Exercise instructions
In the records below, find the lines that include "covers" and copy each.

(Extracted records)
☆ ☆ ☆
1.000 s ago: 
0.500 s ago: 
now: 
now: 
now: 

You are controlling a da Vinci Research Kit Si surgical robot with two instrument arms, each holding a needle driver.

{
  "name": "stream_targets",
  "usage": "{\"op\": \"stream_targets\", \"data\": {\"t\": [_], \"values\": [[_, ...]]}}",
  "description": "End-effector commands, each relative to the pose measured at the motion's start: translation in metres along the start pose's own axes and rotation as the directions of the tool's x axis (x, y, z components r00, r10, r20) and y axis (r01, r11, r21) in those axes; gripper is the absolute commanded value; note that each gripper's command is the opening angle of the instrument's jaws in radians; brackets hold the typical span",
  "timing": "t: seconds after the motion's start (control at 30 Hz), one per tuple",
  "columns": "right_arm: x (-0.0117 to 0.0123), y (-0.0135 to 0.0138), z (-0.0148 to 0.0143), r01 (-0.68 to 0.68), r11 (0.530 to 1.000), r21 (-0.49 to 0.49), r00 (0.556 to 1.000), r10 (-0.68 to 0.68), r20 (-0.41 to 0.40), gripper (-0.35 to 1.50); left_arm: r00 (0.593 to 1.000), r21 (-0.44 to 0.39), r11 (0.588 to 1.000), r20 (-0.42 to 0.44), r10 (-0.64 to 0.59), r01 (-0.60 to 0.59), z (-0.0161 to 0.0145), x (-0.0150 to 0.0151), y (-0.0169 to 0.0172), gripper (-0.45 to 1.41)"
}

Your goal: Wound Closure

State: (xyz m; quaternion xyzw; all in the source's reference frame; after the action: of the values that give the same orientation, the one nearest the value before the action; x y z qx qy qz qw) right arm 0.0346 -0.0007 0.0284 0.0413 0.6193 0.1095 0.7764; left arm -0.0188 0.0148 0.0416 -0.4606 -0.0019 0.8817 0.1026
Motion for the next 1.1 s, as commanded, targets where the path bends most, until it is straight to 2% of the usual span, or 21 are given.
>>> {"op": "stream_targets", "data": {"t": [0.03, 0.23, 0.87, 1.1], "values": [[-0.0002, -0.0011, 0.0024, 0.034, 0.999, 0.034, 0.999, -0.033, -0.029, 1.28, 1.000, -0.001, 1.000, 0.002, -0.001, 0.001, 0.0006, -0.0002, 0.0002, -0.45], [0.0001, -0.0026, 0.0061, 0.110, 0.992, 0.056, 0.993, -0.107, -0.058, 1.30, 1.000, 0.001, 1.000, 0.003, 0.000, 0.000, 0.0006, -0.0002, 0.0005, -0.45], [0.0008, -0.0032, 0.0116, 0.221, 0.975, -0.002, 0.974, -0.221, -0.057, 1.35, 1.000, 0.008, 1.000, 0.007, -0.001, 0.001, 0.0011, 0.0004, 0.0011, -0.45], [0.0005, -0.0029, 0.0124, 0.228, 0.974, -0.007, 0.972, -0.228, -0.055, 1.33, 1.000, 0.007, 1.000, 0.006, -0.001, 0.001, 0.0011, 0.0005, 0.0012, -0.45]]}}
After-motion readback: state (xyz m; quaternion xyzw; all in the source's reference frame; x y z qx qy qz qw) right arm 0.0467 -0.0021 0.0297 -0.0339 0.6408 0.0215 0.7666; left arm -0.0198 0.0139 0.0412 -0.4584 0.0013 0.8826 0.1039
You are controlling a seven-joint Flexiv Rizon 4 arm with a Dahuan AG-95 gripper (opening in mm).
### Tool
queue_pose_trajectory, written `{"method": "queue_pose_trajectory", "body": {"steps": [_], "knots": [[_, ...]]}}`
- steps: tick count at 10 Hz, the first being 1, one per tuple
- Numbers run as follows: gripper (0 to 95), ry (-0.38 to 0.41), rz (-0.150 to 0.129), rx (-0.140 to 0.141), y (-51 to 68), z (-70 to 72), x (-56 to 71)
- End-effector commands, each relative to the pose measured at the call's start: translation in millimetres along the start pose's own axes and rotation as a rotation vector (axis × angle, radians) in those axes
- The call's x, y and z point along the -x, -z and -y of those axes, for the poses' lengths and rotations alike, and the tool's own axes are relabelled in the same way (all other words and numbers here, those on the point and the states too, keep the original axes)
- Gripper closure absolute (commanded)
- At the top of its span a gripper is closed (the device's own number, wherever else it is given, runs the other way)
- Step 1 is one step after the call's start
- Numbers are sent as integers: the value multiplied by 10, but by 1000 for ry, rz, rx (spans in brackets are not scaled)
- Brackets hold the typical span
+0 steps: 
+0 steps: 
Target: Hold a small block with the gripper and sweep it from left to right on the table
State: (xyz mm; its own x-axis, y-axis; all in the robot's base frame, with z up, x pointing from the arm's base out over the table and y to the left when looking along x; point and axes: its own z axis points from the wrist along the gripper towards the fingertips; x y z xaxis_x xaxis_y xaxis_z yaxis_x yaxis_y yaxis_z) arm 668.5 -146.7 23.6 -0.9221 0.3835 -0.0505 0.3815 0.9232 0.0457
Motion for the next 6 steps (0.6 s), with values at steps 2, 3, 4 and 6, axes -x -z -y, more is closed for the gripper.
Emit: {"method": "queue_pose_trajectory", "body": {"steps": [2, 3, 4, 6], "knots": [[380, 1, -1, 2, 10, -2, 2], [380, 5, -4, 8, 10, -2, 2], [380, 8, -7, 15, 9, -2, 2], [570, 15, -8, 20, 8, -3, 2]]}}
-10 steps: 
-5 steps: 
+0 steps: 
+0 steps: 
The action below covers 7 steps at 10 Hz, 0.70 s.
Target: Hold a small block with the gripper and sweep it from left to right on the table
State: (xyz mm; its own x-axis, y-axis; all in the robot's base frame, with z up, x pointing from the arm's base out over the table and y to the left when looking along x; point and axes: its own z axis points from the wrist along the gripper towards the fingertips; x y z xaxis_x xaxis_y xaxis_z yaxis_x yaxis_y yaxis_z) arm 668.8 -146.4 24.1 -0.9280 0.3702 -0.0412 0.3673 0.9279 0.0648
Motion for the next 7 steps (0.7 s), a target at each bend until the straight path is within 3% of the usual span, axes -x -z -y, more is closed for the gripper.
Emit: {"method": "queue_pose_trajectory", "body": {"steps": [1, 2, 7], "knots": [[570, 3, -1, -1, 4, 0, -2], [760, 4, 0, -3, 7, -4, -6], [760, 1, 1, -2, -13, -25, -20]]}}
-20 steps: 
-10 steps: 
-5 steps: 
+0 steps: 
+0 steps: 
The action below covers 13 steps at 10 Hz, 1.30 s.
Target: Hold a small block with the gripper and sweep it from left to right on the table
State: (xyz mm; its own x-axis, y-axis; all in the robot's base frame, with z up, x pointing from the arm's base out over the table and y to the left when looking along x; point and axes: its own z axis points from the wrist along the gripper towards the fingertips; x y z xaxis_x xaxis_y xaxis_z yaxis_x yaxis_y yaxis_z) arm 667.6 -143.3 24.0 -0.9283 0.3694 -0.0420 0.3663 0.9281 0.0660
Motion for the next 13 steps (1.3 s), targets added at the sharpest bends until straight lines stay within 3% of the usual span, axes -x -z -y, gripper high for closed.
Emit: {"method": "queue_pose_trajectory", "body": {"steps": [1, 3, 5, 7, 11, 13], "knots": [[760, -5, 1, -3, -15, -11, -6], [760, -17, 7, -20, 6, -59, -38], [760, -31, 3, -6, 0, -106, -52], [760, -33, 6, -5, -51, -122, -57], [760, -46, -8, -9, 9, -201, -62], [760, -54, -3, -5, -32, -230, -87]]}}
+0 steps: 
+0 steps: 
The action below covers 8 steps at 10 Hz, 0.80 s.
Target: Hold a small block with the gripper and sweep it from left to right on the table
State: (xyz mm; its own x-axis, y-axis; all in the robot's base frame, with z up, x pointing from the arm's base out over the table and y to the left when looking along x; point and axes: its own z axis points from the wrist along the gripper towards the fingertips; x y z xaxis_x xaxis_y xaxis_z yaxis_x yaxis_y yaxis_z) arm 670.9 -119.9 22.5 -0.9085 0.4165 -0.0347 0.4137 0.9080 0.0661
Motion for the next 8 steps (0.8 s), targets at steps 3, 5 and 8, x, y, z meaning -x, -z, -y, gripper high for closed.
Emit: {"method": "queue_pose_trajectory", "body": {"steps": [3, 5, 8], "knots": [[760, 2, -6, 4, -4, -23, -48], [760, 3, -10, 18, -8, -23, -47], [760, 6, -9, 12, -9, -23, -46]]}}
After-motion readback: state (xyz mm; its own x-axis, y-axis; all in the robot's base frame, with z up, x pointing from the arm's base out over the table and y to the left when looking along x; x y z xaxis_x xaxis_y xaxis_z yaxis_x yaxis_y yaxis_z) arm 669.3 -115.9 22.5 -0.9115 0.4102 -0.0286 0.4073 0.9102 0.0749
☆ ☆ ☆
Answer
The action below covers 7 steps at 10 Hz, 0.70 s.
The action below covers 13 steps at 10 Hz, 1.30 s.
The action below covers 8 steps at 10 Hz, 0.80 s.

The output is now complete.